- _Exercise requirements_:
Return the entire listing, word for word.
** Opening Supplied material block **
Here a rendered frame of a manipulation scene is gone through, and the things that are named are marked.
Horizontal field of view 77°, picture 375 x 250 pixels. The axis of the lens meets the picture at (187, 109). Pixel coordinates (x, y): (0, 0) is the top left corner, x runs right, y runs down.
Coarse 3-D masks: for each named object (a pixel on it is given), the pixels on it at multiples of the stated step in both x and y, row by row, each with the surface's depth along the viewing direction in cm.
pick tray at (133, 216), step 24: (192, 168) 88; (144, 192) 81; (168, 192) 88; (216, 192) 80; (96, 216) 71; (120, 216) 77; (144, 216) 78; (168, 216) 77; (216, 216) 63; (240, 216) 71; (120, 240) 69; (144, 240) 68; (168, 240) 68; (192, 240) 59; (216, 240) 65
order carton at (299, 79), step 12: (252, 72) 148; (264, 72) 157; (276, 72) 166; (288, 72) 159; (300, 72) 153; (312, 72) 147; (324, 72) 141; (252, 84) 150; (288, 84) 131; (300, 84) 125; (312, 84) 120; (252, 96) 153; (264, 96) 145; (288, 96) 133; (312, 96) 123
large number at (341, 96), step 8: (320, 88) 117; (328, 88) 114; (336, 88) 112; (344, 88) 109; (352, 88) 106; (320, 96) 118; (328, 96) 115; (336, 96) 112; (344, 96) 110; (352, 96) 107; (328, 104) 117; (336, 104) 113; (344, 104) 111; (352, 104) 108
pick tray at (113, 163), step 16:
** Closing Supplied material block **
- _Worked solution_:
Here a rendered frame of a manipulation scene is gone through, and the things that are named are marked.
Horizontal field of view 77°, picture 375 x 250 pixels. The axis of the lens meets the picture at (187, 109). Pixel coordinates (x, y): (0, 0) is the top left corner, x runs right, y runs down.
Coarse 3-D masks: for each named object (a pixel on it is given), the pixels on it at multiples of the stated step in both x and y, row by row, each with the surface's depth along the viewing direction in cm.
pick tray at (133, 216), step 24: (192, 168) 88; (144, 192) 81; (168, 192) 88; (216, 192) 80; (96, 216) 71; (120, 216) 77; (144, 216) 78; (168, 216) 77; (216, 216) 63; (240, 216) 71; (120, 240) 69; (144, 240) 68; (168, 240) 68; (192, 240) 59; (216, 240) 65
order carton at (299, 79), step 12: (252, 72) 148; (264, 72) 157; (276, 72) 166; (288, 72) 159; (300, 72) 153; (312, 72) 147; (324, 72) 141; (252, 84) 150; (288, 84) 131; (300, 84) 125; (312, 84) 120; (252, 96) 153; (264, 96) 145; (288, 96) 133; (312, 96) 123
large number at (341, 96), step 8: (320, 88) 117; (328, 88) 114; (336, 88) 112; (344, 88) 109; (352, 88) 106; (320, 96) 118; (328, 96) 115; (336, 96) 112; (344, 96) 110; (352, 96) 107; (328, 104) 117; (336, 104) 113; (344, 104) 111; (352, 104) 108
pick tray at (113, 163), step 16:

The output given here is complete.